Telecoms startups race to monetize 5G, Open RAN and satellite-to-phone

A new wave of telecoms startups is capitalizing on 5G maturity, cloud-native cores, and satellite-to-device standards. Funding and partnerships are shifting toward software, APIs, and neutral-host models as operators seek faster ROI.

Published: November 3, 2025 By Aisha Mohammed Category: Telecoms
Telecoms startups race to monetize 5G, Open RAN and satellite-to-phone

Telecoms startups find growth in a reshaped connectivity market

In the Telecoms sector, The telecoms startup landscape is recalibrating around software-driven connectivity, neutral-host models, and satellite-to-device services as 5G deployments mature. Fixed wireless access (FWA), private networks, and communications-platform-as-a-service (CPaaS) are proving fertile ground for young companies that can deliver capital-light deployments and faster paybacks than traditional infrastructure. Global mobile traffic and device upgrades continue to underpin demand, with FWA emerging as a key growth vector in markets prioritizing cost-effective last-mile alternatives, according to the latest Ericsson Mobility Report.

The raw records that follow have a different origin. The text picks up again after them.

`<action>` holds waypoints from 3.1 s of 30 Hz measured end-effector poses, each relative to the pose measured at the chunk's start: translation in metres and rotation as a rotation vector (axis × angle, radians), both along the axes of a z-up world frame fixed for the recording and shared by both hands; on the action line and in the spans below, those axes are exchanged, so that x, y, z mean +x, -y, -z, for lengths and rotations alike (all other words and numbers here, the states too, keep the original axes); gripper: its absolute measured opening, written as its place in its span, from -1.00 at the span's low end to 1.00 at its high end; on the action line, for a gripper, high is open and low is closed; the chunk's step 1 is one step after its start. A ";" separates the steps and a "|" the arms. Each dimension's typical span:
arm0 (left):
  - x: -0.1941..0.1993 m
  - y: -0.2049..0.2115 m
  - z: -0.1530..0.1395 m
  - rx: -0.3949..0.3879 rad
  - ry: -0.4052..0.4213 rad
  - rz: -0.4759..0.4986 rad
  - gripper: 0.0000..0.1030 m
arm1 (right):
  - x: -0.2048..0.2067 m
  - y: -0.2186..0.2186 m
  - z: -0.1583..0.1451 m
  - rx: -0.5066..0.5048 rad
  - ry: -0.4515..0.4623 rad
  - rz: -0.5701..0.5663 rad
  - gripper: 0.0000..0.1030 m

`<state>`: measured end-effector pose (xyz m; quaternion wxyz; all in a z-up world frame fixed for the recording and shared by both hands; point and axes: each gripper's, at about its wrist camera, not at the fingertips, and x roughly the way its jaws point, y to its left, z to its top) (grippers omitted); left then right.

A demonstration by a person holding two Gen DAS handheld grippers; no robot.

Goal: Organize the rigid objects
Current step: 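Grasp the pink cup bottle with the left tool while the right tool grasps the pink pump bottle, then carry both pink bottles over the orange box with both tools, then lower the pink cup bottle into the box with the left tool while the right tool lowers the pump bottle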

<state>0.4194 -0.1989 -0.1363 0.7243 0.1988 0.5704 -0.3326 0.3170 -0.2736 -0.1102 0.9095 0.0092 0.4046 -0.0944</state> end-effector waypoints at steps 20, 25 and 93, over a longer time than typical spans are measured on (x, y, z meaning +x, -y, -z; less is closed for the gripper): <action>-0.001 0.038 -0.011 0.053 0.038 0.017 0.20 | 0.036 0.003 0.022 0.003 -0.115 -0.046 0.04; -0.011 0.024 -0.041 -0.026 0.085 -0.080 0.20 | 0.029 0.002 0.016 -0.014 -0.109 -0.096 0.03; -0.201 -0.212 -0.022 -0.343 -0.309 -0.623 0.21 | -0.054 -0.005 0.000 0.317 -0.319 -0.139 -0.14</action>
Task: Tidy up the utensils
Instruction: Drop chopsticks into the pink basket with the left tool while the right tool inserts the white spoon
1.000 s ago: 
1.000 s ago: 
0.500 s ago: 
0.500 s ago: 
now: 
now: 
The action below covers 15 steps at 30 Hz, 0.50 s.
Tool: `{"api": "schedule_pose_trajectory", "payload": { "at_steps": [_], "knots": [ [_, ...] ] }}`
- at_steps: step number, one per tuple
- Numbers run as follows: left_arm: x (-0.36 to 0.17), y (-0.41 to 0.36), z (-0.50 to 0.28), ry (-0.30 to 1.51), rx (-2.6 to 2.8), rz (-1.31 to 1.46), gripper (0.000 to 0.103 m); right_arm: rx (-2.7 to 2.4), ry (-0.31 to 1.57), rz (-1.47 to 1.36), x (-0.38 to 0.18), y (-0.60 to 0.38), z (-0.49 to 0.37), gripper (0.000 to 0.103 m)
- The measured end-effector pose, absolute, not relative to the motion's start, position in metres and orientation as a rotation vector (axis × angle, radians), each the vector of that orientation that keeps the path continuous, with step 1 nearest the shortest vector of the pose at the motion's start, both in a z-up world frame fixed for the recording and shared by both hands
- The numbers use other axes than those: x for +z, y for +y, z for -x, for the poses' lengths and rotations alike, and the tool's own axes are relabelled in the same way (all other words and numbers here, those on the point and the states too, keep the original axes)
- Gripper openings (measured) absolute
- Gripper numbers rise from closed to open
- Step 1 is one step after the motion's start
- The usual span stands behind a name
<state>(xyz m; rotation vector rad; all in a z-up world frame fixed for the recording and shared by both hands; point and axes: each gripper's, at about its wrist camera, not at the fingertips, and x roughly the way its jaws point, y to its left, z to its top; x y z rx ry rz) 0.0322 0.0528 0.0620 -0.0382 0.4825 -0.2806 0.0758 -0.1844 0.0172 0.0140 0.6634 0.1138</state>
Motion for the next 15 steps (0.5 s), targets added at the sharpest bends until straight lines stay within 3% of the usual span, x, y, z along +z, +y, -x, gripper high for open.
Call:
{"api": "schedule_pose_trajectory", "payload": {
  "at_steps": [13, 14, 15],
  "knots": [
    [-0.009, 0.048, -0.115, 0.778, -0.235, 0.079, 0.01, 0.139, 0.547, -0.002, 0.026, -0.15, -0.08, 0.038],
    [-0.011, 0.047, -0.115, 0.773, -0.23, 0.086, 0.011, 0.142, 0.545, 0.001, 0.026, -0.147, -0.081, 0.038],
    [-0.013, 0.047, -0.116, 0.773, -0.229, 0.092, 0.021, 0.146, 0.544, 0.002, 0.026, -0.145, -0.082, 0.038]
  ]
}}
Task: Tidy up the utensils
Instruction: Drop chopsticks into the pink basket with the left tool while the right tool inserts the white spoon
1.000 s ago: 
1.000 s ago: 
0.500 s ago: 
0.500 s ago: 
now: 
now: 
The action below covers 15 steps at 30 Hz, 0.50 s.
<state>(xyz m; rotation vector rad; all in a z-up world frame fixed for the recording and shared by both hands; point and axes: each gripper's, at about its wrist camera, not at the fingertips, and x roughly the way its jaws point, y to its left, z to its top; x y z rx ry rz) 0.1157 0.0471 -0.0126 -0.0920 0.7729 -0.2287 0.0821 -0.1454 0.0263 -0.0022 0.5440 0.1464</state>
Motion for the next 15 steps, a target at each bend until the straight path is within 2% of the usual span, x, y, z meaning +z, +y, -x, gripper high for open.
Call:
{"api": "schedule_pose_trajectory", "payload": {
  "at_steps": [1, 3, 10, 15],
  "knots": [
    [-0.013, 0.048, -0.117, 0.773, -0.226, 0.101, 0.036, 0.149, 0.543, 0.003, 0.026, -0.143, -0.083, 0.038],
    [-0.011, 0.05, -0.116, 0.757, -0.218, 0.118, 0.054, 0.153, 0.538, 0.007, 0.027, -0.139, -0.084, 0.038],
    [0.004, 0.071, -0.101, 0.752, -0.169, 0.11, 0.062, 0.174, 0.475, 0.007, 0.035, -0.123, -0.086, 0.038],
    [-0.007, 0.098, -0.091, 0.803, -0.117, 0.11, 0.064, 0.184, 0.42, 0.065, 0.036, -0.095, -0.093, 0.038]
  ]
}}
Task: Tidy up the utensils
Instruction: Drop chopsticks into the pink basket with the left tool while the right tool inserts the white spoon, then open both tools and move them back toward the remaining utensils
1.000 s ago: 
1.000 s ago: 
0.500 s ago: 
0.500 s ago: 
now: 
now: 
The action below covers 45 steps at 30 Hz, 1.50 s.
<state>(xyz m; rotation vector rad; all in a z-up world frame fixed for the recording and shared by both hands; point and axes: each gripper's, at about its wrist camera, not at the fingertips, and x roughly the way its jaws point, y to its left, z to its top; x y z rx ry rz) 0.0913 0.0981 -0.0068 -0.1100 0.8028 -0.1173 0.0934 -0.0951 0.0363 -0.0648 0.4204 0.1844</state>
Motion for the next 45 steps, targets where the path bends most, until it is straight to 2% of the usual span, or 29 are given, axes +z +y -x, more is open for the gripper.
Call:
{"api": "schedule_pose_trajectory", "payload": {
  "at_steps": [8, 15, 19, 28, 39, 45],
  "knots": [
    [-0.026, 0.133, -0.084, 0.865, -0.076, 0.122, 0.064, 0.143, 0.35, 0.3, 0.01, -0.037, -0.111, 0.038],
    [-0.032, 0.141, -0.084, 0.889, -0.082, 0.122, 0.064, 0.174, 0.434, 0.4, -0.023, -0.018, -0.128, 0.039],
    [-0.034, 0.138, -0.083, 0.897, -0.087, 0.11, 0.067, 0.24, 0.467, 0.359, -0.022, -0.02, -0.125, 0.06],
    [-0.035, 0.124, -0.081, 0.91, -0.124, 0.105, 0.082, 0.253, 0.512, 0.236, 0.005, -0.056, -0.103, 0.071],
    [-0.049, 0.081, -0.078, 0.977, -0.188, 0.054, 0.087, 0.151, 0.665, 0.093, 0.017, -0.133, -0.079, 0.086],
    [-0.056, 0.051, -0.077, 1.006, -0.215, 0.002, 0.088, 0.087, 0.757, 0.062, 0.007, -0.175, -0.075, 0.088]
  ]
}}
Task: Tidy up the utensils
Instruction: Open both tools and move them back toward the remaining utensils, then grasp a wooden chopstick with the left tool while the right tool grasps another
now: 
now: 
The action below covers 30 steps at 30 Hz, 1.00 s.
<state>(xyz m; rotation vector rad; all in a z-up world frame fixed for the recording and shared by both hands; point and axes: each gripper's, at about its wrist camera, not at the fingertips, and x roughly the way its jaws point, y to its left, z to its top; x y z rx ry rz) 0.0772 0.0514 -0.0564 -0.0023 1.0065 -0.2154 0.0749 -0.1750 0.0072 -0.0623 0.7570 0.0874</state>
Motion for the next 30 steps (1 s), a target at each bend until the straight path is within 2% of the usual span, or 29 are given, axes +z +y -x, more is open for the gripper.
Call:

Startups are finding openings where operators need agility—network automation, policy control, and security—and where enterprises want bespoke connectivity. The GSMA expects 5G to account for more than half of mobile connections by the end of the decade, with cumulative operator capex in the trillions as networks densify and edge compute scales, GSMA Mobile Economy 2024 shows. That spend is increasingly directed toward software and services, creating room for newcomers in orchestration, slicing, and network-as-a-service (NaaS) layers.

Meanwhile, macro uncertainty has nudged capital toward categories with clearer unit economics. Private 5G specialists such as Celona and Betacom are pursuing “as-a-service” deployments for factories, logistics hubs, and venues; CPaaS players including Twilio and Sinch are expanding into verified identities and omnichannel customer engagement; and FWA innovators like Pivotal Commware are pushing mmWave beamforming to densify urban coverage. The common denominator: a focus on time-to-value instead of pure bandwidth arms races.

Where the capital flows: funding, M&A and partnerships

Deal activity has been brisk around software-first assets. Hyperscalers and IT incumbents continue to consolidate core telco software: HPE’s purchase of Athonet (private 5G) and Microsoft’s earlier acquisitions of Metaswitch and Affirmed Networks reshaped the market for cloud-native cores. Operators are also partnering with startups for enterprise edge, IoT, and indoor coverage—areas that promise premium pricing and stickier contracts than consumer mobility.